EXERCISE DIRECTIONS:
The whole listing that follows is to be restated word for word, images excluded.

GIVEN MATERIAL:
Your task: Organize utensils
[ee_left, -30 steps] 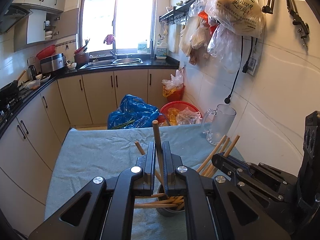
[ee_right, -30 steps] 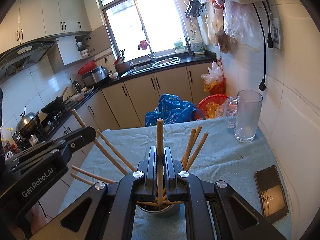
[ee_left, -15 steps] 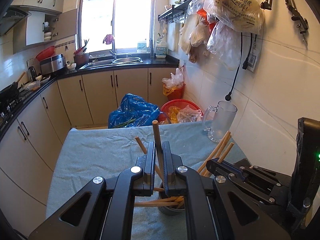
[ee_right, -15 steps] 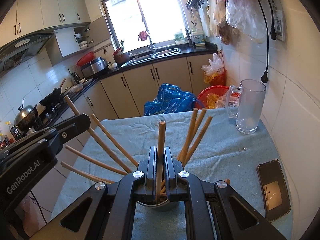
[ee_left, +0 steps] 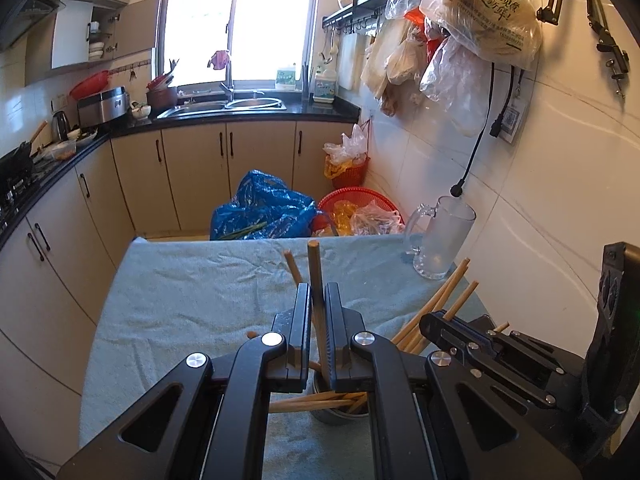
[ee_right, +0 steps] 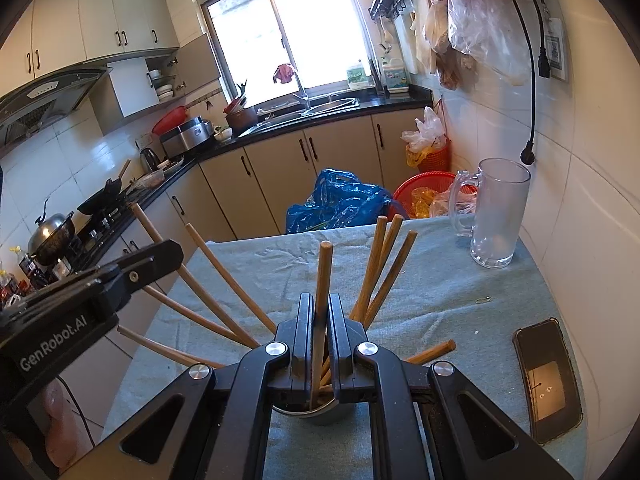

SOLVED EXERCISE:
Your task: Organize utensils
[ee_left, -30 steps] 
[ee_right, -30 steps] 
[ee_left, -15 steps] 
[ee_right, -15 steps] 
[ee_left, +0 steps] 
[ee_right, +0 steps] 

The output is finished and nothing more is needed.